I am probably going to have to read it again because it was so dense with information and had lots of math that was a wee bit above me the first time around, but to anyone interested in learning about search technology it is a great book...much like Mike Grehan's.
A Theory of Indexing talks about a ton of interesting things like:
- signal to noise
- inverse document frequency
- discrimination value
- and lots of other stuff
Here is a small bit I learned from the last few pages...
If words exist in a high % of the total documents in a document collection then they are not usually going to be good at discriminating which documents are relevant for a particular query (since they appear in too many documents).

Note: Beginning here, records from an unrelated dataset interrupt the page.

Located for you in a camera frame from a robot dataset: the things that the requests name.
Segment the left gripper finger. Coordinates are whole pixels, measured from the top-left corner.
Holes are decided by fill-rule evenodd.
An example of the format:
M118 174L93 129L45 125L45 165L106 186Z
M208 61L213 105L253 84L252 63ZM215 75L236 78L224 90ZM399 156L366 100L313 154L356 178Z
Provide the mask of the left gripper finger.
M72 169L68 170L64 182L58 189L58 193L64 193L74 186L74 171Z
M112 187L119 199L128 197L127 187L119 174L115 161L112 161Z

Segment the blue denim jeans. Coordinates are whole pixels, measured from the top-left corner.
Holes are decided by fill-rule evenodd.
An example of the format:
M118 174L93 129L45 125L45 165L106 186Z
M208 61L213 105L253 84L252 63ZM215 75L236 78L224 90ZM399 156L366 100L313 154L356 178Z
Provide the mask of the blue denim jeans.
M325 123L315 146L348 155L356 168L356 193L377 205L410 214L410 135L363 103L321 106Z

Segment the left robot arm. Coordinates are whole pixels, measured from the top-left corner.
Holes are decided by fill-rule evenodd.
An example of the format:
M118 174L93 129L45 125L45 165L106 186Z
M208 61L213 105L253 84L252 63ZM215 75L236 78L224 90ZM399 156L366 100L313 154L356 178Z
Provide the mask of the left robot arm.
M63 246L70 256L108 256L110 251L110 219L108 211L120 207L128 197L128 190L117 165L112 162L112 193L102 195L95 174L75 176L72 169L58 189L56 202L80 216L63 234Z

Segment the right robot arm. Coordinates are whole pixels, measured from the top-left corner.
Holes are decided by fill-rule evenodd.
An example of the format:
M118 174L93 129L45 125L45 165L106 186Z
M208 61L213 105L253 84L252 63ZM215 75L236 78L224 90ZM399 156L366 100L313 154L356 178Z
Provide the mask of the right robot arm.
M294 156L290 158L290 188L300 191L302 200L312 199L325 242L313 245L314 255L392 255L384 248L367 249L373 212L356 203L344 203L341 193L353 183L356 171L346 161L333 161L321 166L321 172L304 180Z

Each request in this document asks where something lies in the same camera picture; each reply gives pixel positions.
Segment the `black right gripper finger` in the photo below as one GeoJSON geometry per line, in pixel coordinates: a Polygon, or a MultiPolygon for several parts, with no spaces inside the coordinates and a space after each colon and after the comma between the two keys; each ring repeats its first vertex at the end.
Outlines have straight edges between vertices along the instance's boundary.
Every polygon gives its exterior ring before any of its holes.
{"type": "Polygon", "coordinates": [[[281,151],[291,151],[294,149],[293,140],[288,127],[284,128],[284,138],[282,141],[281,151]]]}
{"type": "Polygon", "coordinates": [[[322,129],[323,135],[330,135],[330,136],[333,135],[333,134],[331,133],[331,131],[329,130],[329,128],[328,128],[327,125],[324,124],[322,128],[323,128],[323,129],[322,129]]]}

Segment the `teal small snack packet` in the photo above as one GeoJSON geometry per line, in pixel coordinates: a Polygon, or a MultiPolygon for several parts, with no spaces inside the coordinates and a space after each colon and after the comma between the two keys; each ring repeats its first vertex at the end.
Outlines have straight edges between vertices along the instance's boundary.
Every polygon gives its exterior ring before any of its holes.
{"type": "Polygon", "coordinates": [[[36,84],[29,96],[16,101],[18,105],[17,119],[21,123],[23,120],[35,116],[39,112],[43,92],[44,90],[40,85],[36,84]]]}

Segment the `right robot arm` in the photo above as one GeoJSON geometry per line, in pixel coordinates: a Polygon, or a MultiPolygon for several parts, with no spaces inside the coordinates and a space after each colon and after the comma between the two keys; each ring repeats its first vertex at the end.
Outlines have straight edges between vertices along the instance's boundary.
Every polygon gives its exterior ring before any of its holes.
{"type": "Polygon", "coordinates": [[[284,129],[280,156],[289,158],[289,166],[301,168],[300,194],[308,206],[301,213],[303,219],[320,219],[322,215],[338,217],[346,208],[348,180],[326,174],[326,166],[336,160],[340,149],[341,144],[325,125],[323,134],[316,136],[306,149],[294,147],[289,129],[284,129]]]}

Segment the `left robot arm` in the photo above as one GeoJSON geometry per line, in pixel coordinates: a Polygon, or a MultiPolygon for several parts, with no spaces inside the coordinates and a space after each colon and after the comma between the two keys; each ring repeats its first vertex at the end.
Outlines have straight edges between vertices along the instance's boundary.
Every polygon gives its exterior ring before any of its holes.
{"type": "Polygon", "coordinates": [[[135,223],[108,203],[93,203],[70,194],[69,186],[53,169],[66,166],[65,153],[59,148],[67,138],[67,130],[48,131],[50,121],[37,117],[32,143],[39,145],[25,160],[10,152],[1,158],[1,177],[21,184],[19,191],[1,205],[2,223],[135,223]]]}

If words exist is a low % of the total documents then they are not usually going to be good at discriminating which documents are relevant for a particular query (since they appear in so few documents).
Words with a mid range document frequency are better discriminators.
To make better use of words that appear in a high % of the total documents you can combine the words into word pairs or triples - which will have a lower frequency and may be better at descriminating document relevancy.
To make better use of words that appear in a low % of the total documents you can cluster the words into groups via the use of a thesaurus - which will have the net effect of creating higher frequency word classes / clusters - which may be better at descriminating document relevancy.